Cerulli Associates predicts the following:

  • Nearly $85 trillion in personal wealth will pass down from one generation to the next from now to 2045, with most assets coming from baby boomer households
  • Generation X, those born from 1965 to 1980 will receive the most money at nearly $30 trillion over 25 years, which includes close to $9 trillion in 10 years.
  • Millennials (1981 to 1996 could see approximately $27 trillion by 2045

With significant amounts of money at stake throughout multiple generations, decisions involving asset distribution should be attended to sooner rather than later.

Dwelling dilemmas

Legal matters become personal when it comes to the family home.

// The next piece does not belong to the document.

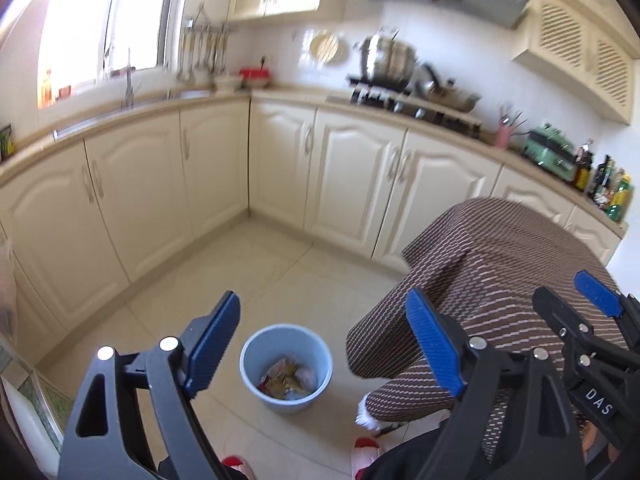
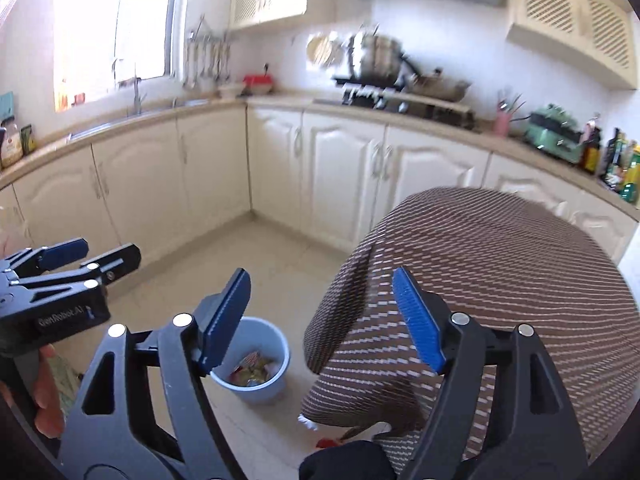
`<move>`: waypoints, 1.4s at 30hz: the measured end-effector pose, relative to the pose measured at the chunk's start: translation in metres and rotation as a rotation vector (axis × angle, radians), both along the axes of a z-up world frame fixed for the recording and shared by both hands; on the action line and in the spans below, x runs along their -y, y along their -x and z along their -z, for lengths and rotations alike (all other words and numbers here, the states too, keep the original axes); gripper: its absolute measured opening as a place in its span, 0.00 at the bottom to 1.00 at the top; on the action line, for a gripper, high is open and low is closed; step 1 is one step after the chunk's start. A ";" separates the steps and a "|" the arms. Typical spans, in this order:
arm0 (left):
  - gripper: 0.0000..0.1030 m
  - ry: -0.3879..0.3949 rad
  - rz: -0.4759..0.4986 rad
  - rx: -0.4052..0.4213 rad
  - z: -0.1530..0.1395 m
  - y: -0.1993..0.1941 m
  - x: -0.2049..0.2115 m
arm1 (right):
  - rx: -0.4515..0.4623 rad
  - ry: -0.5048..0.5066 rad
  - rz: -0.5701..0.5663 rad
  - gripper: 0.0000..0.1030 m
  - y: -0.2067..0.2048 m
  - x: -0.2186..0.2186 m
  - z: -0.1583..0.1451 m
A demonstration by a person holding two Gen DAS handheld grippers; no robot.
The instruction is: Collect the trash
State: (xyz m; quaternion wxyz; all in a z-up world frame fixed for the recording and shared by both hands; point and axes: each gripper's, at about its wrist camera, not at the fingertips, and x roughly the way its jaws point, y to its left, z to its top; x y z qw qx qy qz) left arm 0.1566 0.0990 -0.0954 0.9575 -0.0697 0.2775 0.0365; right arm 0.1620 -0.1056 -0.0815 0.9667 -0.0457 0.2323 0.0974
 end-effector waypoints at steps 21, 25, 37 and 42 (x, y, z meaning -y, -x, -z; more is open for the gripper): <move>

One common strategy is for parents to “sell” their house while drafting a deed that they are allowed to continue residing in the dwelling. While a seemingly reasonable step, issues can arise and this may not be the best plan.  Some problems with this option are that the recipient of the house can be taxed on the appreciation in value of the house from the time of purchase by the parent making the gift.  Heirs could become defendants in lawsuits (and thereafter have a judgment taken against them) and/or have creditors that may seek a lien on the house.  Applications for Medicaid can be impacted if the transfer was done within five years of the application for Medicaid (the applicant could be ineligible for Medicaid benefits for a period of time, often called a “transfer penalty”.  Being ineligible for Medicaid when it is needed can be a costly disadvantage to gifting a home.

As people grow older, estate planning becomes vital. While money and other assets cannot ease the transition following the death of a loved one, it can provide long-term stability in the future, regardless of how uncertain it feels.